:: Aim of the task ::
Could you copy exactly the lines below, beginning at the line with "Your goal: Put" and stopping after the line with "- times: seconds", with no pictures?

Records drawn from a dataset
══════
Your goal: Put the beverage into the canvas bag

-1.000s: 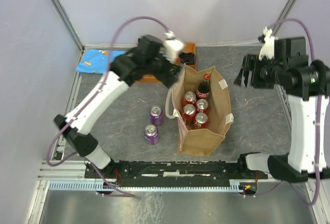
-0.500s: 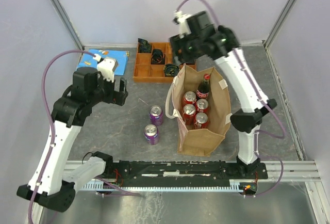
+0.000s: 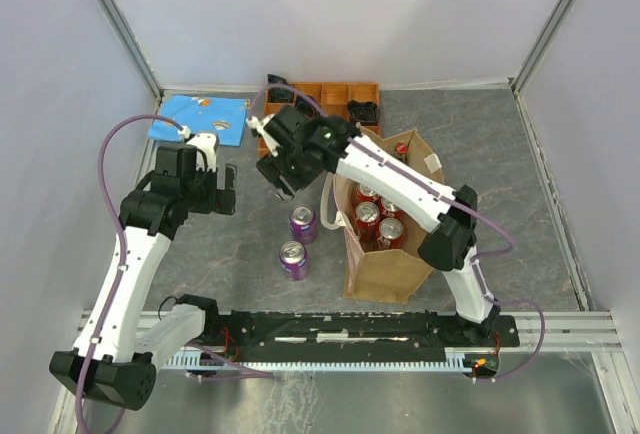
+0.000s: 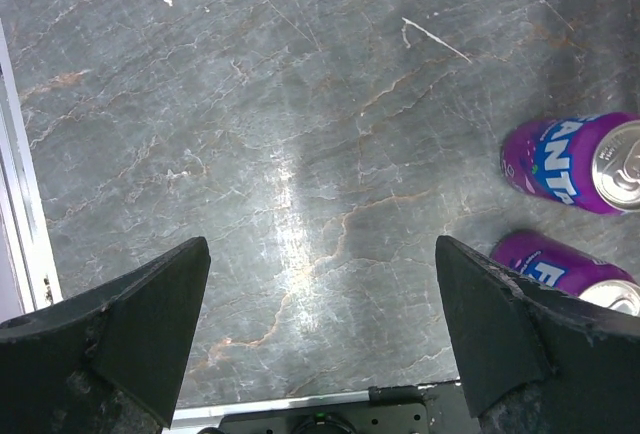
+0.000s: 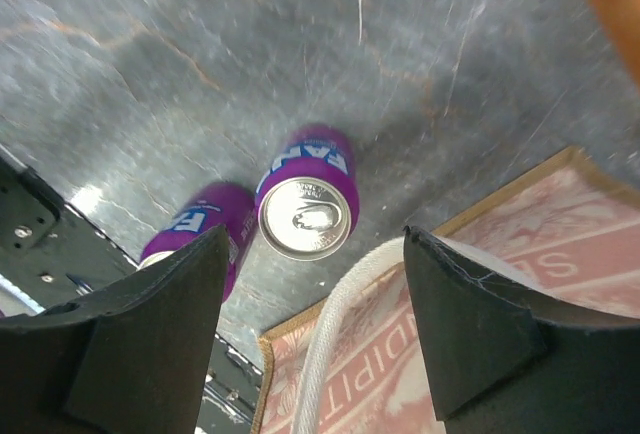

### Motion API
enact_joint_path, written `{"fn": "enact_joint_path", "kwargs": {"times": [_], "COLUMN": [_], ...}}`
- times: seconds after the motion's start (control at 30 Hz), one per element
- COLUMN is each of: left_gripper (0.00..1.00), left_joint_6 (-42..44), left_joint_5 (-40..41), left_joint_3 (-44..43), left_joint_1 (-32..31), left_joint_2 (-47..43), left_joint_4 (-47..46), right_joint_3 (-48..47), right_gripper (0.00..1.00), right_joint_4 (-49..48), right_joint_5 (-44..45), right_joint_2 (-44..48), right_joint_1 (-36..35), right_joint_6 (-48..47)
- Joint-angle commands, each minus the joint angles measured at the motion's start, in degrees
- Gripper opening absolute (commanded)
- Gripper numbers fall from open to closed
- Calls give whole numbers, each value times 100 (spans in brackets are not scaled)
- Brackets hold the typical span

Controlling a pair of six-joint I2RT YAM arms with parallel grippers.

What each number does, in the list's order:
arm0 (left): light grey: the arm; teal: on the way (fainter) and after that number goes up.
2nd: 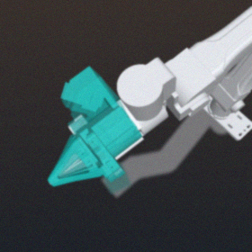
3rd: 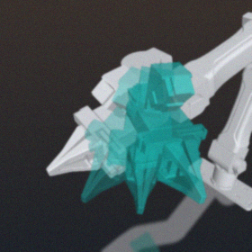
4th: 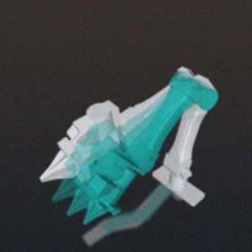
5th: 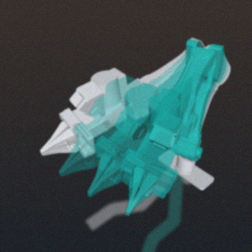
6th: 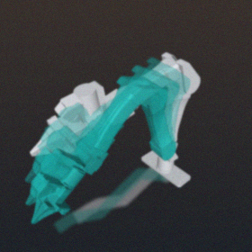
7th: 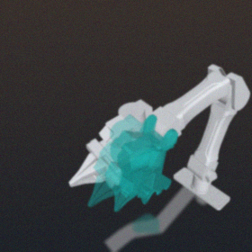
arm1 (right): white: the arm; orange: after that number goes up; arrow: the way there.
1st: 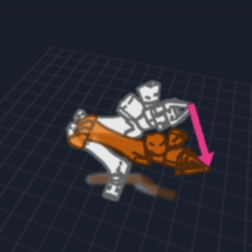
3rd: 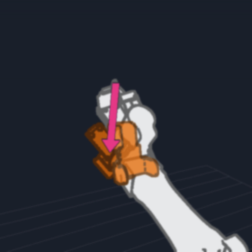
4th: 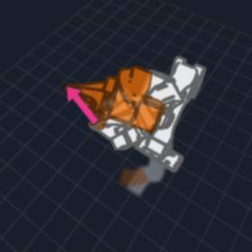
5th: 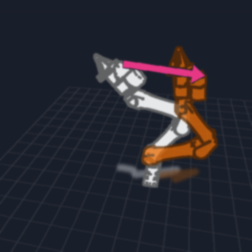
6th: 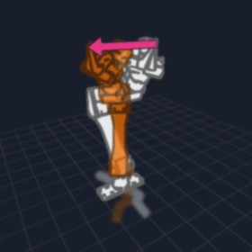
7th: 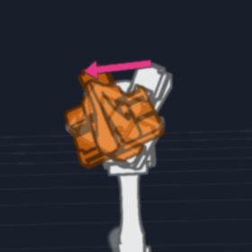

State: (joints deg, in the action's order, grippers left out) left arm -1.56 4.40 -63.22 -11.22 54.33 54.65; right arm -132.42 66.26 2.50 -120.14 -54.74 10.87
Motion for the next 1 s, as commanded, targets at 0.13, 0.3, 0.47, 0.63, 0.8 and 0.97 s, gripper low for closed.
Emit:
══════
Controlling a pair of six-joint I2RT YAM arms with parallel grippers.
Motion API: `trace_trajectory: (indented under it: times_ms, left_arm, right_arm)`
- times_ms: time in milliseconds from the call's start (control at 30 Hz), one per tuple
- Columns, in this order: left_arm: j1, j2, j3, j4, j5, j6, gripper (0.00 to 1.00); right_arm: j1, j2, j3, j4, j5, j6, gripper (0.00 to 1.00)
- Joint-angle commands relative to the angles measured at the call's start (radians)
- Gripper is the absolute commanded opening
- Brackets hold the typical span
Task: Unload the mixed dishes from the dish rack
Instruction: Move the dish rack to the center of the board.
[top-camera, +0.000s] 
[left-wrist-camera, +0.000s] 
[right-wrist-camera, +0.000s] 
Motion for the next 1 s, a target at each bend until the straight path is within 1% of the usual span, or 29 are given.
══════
:: Reply ::
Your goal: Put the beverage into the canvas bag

-1.000s: 
-0.500s: 
+0.000s: 
+0.000s: 
+0.000s: 

### Motion API
enact_joint_path, written `{"fn": "enact_joint_path", "kwargs": {"times": [_], "COLUMN": [_], ...}}`
- times: seconds after the motion's start (control at 30 Hz), one per element

There's nothing left to add to the answer.